Further, since the number of lead pins for connecting also the detection circuit substrate is small, the number of lands is small and the substrate can be downsized, so that the acceleration sensor can be downsized.

Furthermore, since both surfaces of the piezoelectric bimorph are held at the reference potential or the ground potential, it is possible to provide an acceleration sensor having excellent noise resistance and high reliability.

[0027]

As described above, according to the present invention, the number of connecting points between the piezoelectric bimorph and the detection circuit is reduced, and since it is possible to easily manufacture the construction method, a compact and inexpensive acceleration sensor with a self-detection function can be provided. Can be provided. Moreover, since both surfaces of the piezoelectric bimorph are held at the reference potential or the ground potential, it is possible to provide an acceleration sensor having excellent noise resistance and high reliability.
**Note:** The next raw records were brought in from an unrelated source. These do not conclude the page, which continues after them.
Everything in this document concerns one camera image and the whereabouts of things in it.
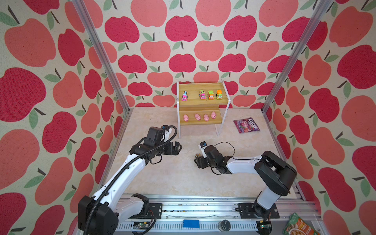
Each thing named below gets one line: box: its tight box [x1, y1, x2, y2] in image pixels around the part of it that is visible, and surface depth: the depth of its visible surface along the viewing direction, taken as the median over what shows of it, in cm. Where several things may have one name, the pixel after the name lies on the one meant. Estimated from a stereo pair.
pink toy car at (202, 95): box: [199, 89, 207, 100], surface depth 82 cm
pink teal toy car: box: [181, 90, 189, 102], surface depth 81 cm
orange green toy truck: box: [215, 89, 223, 100], surface depth 82 cm
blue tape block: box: [182, 219, 200, 229], surface depth 72 cm
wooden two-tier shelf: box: [176, 79, 231, 140], surface depth 90 cm
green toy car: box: [207, 90, 215, 101], surface depth 82 cm
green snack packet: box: [282, 212, 322, 235], surface depth 70 cm
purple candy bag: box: [233, 117, 261, 134], surface depth 110 cm
[Brief description of drawings]

FIG. 1 is a structural conceptual diagram of a piezoelectric bimorph according to the present invention.
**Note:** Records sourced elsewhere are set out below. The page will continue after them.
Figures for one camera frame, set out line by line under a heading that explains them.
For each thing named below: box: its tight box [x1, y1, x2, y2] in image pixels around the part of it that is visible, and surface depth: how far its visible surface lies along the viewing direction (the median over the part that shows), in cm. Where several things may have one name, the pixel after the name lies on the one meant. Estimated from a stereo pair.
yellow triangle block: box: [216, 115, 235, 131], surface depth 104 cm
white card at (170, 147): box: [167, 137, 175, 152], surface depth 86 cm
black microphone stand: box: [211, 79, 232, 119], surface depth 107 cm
FIG. 2 is a configuration diagram of a piezoelectric bimorph according to the present invention.

FIG. 3 is a structural diagram of an acceleration sensor according to the present invention.
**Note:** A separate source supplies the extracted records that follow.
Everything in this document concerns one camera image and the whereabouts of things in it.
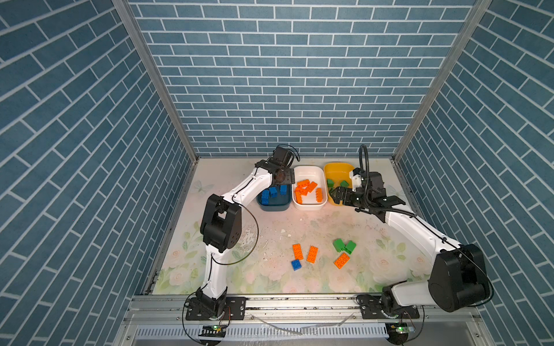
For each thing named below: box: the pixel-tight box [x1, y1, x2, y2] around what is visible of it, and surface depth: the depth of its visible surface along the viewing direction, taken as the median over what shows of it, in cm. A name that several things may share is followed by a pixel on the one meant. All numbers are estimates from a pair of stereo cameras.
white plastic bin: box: [292, 165, 328, 211], surface depth 107 cm
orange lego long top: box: [315, 187, 323, 203], surface depth 106 cm
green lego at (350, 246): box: [344, 240, 357, 255], surface depth 88 cm
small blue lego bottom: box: [291, 259, 303, 272], surface depth 84 cm
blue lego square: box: [279, 184, 288, 197], surface depth 104 cm
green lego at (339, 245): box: [333, 238, 346, 253], surface depth 91 cm
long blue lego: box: [261, 189, 270, 205], surface depth 101 cm
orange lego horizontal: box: [297, 178, 311, 189], surface depth 110 cm
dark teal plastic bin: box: [256, 183, 293, 212], surface depth 102 cm
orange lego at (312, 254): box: [307, 245, 319, 264], surface depth 88 cm
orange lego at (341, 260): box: [333, 252, 351, 270], surface depth 86 cm
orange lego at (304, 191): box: [295, 187, 309, 197], surface depth 107 cm
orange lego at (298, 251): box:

FIG. 4 is a conceptual diagram of the structure of a conventional piezoelectric bimorph.

[Explanation of symbols]

DESCRIPTION OF SYMBOLS 1 Full surface electrode 2 Piezoelectric element 3a, 3b Metal plate 4a, 4b Separation electrode 5a, 5b Separation electrode 6 Full surface electrode 7 Piezoelectric element 8 Electrode plate 9 Electrode plate 10 Piezoelectric bimorph 11 Metal cap 12 Substrate 13a, 13b, 13c, 13d, 13e , 13f Land 14 Fixing member 15 Metal base 16 Lead pin 17 Lead pin 18 Lead pin 19 Lead pin 20 Lead pin 21 Lead pin 22 Metal base peripheral part 23a, 23b Polarized electrode 24 Plate piezoelectric element 25 Full surface electrode 26 Metal plate 27 Full surface electrode 28 Plate piezoelectric element 29a, 29b polarized electrodes

Claims (1)

[Claims] 1. A piezoelectric bimorph in which two plate-shaped piezoelectric elements are joined in a direction in which polarized electrodes are opposed to each other through two metal plates arranged in parallel, a metal base provided with a lead pin, and a piezoelectric bimorph. And a circuit board on which a detection circuit for detecting the output of is connected, a terminal for external connection is integrally formed on a metal plate, and one end of the piezoelectric bimorph including the terminal is fixed on a metal base via a fixing member. The piezoelectric bimorph is an acceleration sensor with a self-diagnosis function. Both sides of the piezoelectric bimorph are held at a reference potential or a ground potential and connected so as to obtain an output from the joint surface, and lead pins are derived from the piezoelectric bimorph. An acceleration sensor, which is connected to a circuit board via a terminal.